Practical summary of Ikaro Manchester
Status: Permanently closed
Address: 14 John Dalton Street, Manchester city centre
Concept: Luxury steak, sushi and champagne restaurant and bar
Typical spend while open: £40 plus for food, significantly higher with drinks
Transport: Short walk to St Peter’s Square and Deansgate-Castlefield Metrolink stops, around 15 minutes to Manchester Piccadilly Station
Pros and cons when Ikaro Manchester was trading
Pros
- Striking interior and visual identity
- Ambitious premium menu
- Central location near Deansgate and King Street
- Clear special-occasion positioning
Cons
- Very high price point for Manchester
- Limited repeat-visit appeal
- Narrow demographic focus
- High reliance on event-style spending
Local verdict on Ikaro Manchester
Ikaro Manchester represented ambition. It attempted to anchor a London-style luxury concept in the heart of Manchester city centre, steps from Deansgate and the civic quarter.
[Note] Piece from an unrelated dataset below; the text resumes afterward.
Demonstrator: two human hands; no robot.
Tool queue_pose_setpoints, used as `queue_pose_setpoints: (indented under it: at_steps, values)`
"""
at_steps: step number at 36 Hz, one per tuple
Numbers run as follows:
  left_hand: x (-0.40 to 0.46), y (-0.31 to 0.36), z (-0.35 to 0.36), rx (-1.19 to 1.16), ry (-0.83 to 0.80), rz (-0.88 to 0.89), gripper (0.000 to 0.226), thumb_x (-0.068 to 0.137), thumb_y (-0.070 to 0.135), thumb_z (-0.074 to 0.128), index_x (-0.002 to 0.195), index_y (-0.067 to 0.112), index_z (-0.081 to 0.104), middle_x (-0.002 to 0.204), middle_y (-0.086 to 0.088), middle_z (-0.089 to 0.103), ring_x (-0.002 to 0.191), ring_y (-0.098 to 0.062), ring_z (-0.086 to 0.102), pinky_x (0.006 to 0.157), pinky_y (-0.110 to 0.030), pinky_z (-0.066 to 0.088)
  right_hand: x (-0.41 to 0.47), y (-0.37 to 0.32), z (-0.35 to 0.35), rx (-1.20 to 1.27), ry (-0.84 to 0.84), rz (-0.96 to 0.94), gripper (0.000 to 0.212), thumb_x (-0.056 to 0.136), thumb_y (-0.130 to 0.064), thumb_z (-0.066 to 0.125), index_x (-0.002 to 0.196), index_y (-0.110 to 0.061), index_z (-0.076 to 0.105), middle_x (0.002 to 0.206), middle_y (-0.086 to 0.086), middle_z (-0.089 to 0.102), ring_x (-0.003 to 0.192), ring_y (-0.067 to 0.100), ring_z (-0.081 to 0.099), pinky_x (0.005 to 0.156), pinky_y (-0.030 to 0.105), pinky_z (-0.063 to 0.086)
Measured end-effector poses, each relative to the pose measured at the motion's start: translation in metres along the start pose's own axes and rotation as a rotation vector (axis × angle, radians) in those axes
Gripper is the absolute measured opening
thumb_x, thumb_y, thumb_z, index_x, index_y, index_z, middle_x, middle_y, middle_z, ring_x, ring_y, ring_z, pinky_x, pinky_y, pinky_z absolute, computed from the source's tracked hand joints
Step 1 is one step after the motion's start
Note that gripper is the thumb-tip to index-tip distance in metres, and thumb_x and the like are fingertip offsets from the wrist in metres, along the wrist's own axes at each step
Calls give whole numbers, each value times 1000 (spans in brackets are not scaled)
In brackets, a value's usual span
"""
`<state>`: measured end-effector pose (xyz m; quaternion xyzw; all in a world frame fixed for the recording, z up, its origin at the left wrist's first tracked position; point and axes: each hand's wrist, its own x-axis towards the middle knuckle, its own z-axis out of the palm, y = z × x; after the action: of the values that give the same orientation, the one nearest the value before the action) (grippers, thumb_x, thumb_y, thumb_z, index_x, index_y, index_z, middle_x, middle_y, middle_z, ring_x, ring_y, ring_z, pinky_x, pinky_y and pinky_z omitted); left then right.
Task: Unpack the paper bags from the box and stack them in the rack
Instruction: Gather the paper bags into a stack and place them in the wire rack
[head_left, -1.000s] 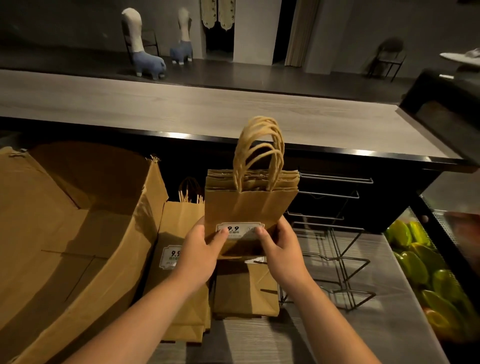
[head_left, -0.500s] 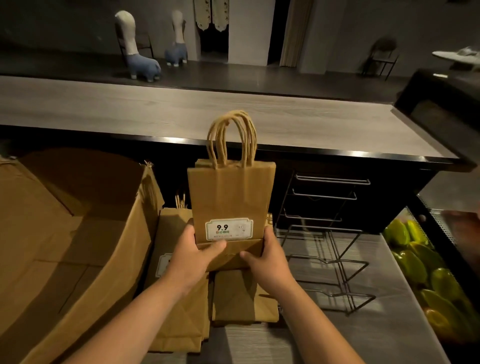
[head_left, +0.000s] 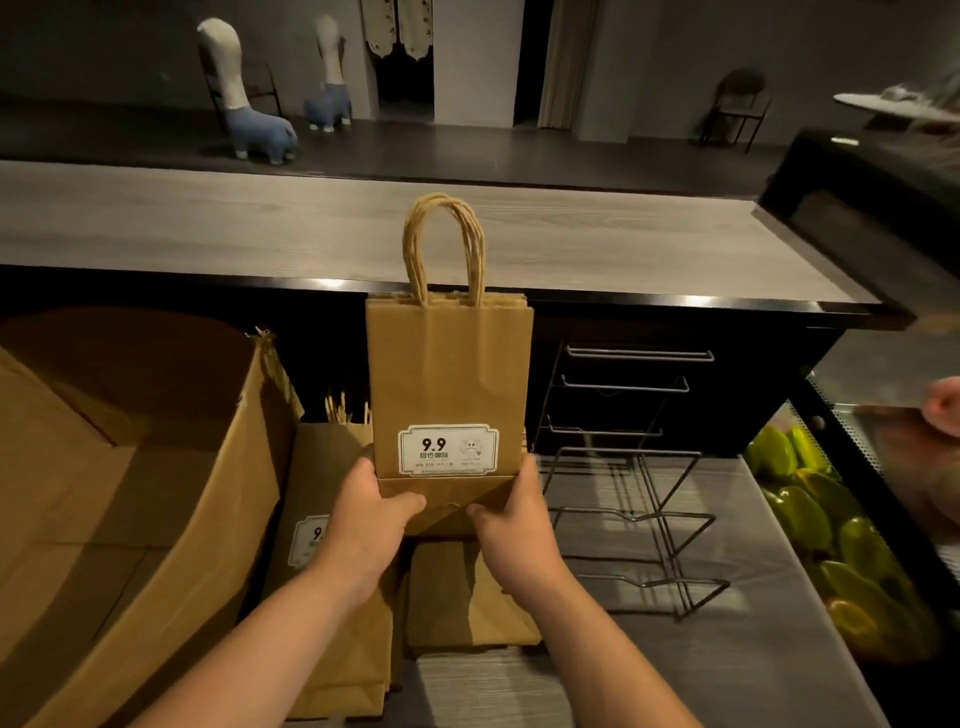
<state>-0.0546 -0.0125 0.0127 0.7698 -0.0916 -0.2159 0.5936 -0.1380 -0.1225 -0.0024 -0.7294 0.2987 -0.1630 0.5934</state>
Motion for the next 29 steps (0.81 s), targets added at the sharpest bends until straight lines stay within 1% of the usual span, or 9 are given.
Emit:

It delivered theatre, premium ingredients and strong early curiosity. What it could not fully secure was repeat, broad-based loyalty in a city where dining culture still leans towards value, independence and familiarity.
For anyone searching Ikaro Manchester today, the story is less about a single steak or sushi platter and more about what its short lifespan reveals. Manchester rewards balance. Ambition works best here when it meets accessibility.
Ikaro Manchester chose spectacle first. In this market, that was not quite enough.
FAQ: Ikaro Manchester
What was Ikaro Manchester?
Ikaro Manchester was a luxury seafood, steak and champagne restaurant on John Dalton Street near Deansgate. It operated for less than a year before closing.
How much did it cost to eat at Ikaro Manchester?
Food typically started around £40 per person. Premium dishes such as a 30oz Australian Wagyu Tomahawk steak reached approximately £250.
Where was Ikaro Manchester located?
It stood at 14 John Dalton Street in Manchester city centre, close to Deansgate, King Street and St Peter’s Square Metrolink stop.
Why did Ikaro Manchester close?
The combination of high operating costs, premium pricing and a limited luxury dining audience in Manchester likely contributed to its closure.